🤖 AI Summary
To address the inconsistency and insufficient robustness of large language models (LLMs) in reasoning, this paper proposes a queue-level consistency reinforcement learning framework. It generates semantically similar question queues via programmatic abstraction and jointly optimizes queue-level accuracy, retrieval-augmented gain, and rejection penalty to enforce uniform reasoning paths across questions within each queue. We introduce the first queue-level consistency modeling paradigm and design an end-to-end differentiable multi-objective composite reward function, overcoming the limitation of supervised fine-tuning in capturing cross-sample reasoning constraints. Built upon the PPO algorithm and retrieval-augmented reasoning, our method achieves significant improvements in both accuracy and reasoning stability on ARC-Challenge and StrategyQA, consistently outperforming pretrained and supervised fine-tuning baselines.
📝 Abstract
Large language models excel at many tasks but still struggle with consistent, robust reasoning. We introduce Cohort-based Consistency Learning (CC-Learn), a reinforcement learning framework that improves the reliability of LLM reasoning by training on cohorts of similar questions derived from shared programmatic abstractions.
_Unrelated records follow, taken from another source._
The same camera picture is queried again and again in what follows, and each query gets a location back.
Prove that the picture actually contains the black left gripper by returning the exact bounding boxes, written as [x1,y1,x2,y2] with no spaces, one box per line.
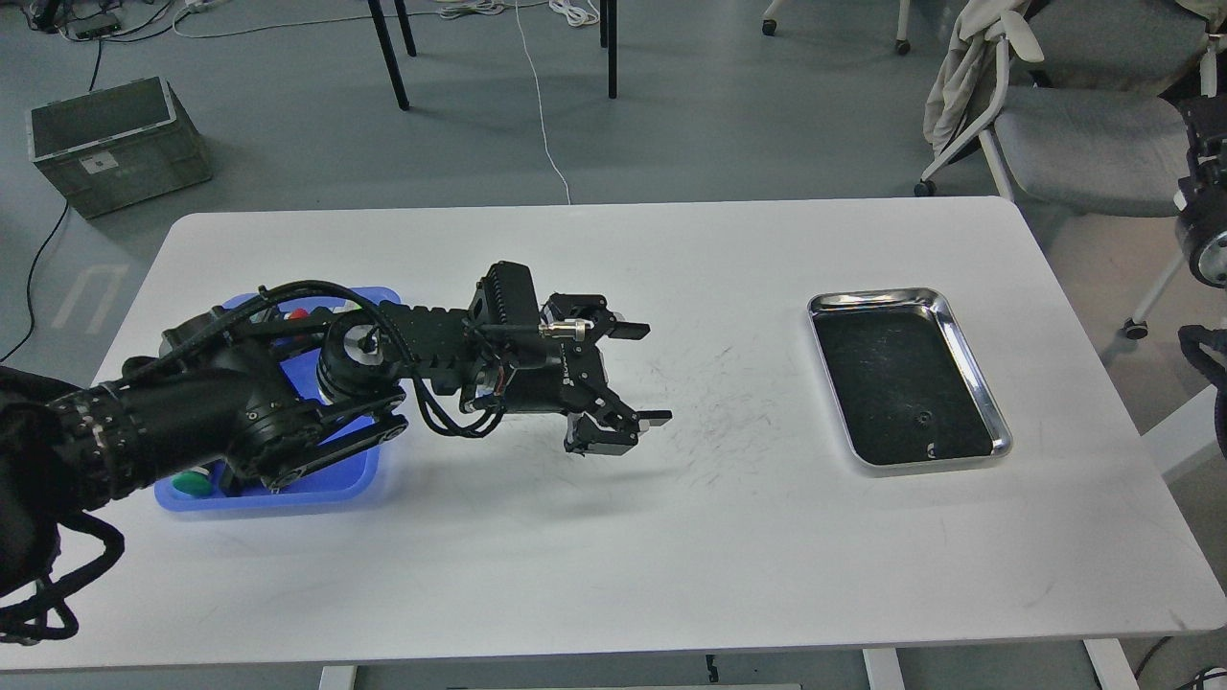
[475,293,672,455]

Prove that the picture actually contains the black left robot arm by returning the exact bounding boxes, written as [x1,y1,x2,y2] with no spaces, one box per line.
[2,263,672,646]

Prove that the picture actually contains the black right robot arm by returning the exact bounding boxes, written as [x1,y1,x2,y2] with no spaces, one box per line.
[1177,93,1226,444]

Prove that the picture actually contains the blue plastic tray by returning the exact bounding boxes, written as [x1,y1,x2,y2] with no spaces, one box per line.
[153,287,402,518]

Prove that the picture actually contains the stainless steel tray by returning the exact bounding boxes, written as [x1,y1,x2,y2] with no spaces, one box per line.
[807,287,1015,474]

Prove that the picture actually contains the black table legs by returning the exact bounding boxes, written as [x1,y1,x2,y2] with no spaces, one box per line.
[368,0,620,110]

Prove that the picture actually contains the beige jacket on chair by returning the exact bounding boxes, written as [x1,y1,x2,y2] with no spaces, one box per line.
[923,1,1049,153]

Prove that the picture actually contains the grey plastic crate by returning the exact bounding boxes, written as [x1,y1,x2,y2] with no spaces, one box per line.
[26,76,213,219]

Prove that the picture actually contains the grey office chair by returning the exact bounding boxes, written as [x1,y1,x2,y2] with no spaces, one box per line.
[914,1,1225,219]

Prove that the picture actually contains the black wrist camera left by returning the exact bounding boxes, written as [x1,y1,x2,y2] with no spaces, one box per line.
[466,262,544,365]

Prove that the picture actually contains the white floor cable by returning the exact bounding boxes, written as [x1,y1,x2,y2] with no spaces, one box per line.
[173,0,602,206]

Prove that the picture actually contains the green push button switch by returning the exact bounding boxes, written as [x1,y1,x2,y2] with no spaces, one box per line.
[171,467,215,498]

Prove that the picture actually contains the black floor cable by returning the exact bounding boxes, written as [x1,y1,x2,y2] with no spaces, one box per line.
[0,196,72,365]

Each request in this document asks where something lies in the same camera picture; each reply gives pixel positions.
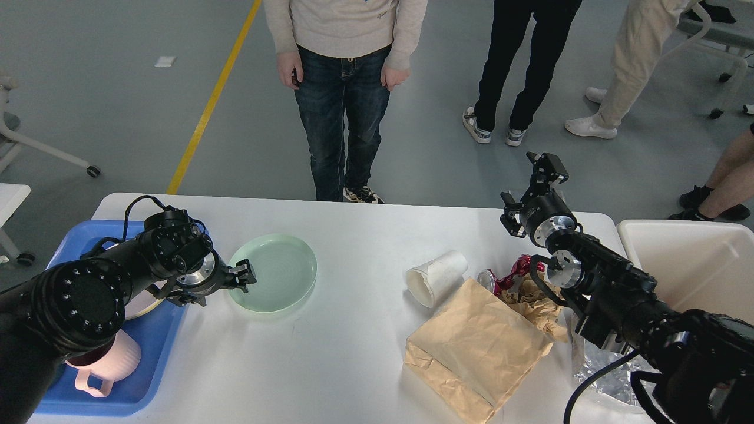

To enforce cohort-level consistency, we define a composite objective combining cohort accuracy, a retrieval bonus for effective problem decomposition, and a rejection penalty for trivial or invalid lookups that reinforcement learning can directly optimize, unlike supervised fine-tuning. Optimizing this reward guides the model to adopt uniform reasoning patterns across all cohort members. Experiments on challenging reasoning benchmarks (including ARC-Challenge and StrategyQA) show that CC-Learn boosts both accuracy and reasoning stability over pretrained and SFT baselines. These results demonstrate that cohort-level RL effectively enhances reasoning consistency in LLMs.